§ WHAT IS EXPECTED
The lines to return are those below that contain the word "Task".

§ PROVIDED ENTRIES
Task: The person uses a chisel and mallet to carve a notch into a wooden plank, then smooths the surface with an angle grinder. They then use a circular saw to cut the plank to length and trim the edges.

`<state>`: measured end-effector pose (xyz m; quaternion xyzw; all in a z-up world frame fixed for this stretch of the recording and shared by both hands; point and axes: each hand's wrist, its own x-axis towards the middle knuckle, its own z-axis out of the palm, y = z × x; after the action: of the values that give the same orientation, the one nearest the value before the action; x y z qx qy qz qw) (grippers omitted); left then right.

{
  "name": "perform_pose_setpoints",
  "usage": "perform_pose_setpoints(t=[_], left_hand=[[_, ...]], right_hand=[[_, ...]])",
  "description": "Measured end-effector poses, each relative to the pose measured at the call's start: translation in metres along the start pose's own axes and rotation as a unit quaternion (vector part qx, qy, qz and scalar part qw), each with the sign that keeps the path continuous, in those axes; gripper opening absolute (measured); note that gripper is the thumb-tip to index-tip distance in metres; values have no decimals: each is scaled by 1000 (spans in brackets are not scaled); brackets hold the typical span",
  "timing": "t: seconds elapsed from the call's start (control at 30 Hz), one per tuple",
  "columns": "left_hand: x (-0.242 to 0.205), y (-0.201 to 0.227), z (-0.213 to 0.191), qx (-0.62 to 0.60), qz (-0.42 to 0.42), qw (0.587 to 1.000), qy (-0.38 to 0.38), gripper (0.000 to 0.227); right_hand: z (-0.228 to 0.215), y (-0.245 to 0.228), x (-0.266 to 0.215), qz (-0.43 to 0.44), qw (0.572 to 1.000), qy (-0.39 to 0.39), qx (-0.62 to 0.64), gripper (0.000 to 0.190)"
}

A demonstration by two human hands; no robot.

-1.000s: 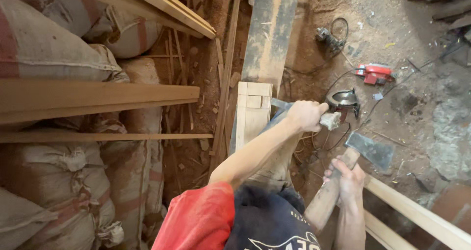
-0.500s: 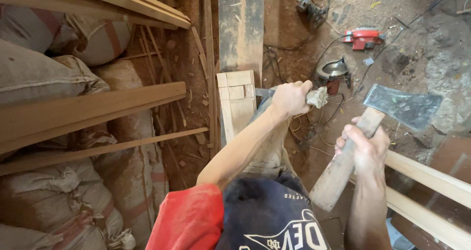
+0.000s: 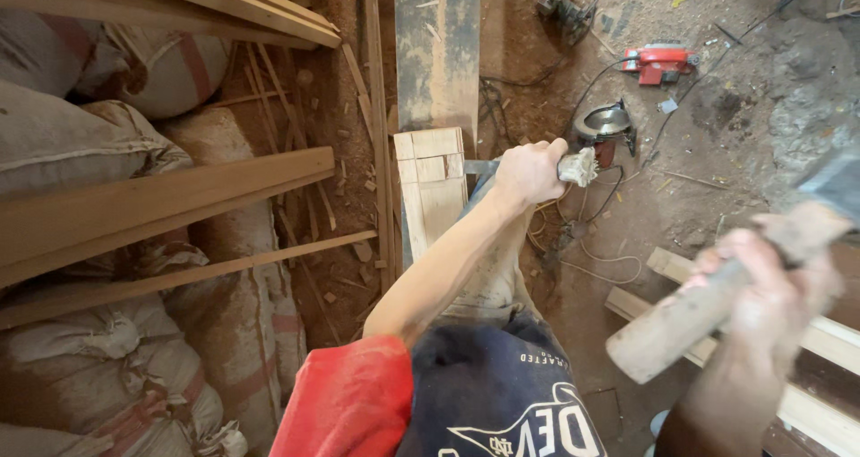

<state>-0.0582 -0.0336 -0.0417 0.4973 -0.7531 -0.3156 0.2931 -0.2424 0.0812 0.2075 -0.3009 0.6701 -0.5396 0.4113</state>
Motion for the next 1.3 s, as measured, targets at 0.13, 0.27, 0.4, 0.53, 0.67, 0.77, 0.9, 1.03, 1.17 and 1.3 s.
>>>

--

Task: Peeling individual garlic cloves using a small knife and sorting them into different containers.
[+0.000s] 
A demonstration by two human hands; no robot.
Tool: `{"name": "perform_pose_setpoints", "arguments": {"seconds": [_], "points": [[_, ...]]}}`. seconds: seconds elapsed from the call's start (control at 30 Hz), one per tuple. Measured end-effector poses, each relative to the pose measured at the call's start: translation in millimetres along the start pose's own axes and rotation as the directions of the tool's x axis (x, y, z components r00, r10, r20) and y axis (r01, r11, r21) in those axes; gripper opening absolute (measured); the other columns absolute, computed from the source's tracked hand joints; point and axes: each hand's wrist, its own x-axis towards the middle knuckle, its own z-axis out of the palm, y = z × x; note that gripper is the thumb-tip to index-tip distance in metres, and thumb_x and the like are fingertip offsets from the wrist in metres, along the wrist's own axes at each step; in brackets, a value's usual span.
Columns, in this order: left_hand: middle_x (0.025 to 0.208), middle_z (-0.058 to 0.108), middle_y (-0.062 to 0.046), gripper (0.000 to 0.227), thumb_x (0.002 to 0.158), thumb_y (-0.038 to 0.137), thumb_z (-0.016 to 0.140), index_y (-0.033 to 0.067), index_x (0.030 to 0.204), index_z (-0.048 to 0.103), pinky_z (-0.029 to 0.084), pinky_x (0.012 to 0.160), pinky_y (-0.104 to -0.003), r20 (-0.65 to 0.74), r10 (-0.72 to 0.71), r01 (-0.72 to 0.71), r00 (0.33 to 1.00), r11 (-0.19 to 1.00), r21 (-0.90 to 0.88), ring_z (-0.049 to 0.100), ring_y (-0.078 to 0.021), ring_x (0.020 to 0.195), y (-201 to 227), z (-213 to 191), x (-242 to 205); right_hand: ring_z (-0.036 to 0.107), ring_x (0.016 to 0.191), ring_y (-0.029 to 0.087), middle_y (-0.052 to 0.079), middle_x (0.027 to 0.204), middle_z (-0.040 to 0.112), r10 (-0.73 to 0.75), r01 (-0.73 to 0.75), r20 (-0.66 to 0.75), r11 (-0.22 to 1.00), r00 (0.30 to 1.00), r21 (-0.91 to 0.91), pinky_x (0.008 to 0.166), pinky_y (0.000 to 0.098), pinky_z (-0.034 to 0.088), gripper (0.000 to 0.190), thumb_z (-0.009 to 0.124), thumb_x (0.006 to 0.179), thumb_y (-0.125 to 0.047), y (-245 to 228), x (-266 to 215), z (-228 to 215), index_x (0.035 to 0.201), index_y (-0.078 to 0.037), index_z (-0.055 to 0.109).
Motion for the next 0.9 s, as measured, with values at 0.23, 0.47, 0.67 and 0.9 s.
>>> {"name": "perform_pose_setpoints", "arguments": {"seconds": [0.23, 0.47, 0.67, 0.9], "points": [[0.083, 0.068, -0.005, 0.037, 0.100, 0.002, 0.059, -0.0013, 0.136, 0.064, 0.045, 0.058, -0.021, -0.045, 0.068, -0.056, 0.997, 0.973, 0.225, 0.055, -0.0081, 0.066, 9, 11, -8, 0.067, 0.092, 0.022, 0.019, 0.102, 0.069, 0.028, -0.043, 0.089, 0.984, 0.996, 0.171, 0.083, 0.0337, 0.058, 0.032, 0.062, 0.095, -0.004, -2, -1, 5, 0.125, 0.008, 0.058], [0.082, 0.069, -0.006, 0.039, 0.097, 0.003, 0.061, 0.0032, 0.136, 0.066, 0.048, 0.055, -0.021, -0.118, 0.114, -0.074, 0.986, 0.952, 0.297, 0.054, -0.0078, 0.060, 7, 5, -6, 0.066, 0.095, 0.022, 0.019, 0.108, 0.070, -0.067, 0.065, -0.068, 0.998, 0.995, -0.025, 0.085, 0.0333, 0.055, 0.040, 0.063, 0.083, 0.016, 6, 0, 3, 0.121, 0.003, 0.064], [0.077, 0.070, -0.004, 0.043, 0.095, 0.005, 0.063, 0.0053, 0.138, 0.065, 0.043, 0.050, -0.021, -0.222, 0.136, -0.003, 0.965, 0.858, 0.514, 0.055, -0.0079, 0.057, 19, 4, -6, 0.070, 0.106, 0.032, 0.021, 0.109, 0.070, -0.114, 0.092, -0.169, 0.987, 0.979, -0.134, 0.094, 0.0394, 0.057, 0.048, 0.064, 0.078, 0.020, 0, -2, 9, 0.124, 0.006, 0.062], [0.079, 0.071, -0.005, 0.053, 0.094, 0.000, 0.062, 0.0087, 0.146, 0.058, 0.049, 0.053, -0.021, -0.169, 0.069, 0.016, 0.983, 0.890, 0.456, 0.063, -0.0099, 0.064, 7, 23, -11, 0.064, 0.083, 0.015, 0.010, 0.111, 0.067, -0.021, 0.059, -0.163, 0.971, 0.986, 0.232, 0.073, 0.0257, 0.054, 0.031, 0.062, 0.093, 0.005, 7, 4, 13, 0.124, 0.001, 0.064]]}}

§ RESPONSE TO THE EXERCISE
Task: The person uses a chisel and mallet to carve a notch into a wooden plank, then smooths the surface with an angle grinder. They then use a circular saw to cut the plank to length and trim the edges.
Task: Peeling individual garlic cloves using a small knife and sorting them into different containers.

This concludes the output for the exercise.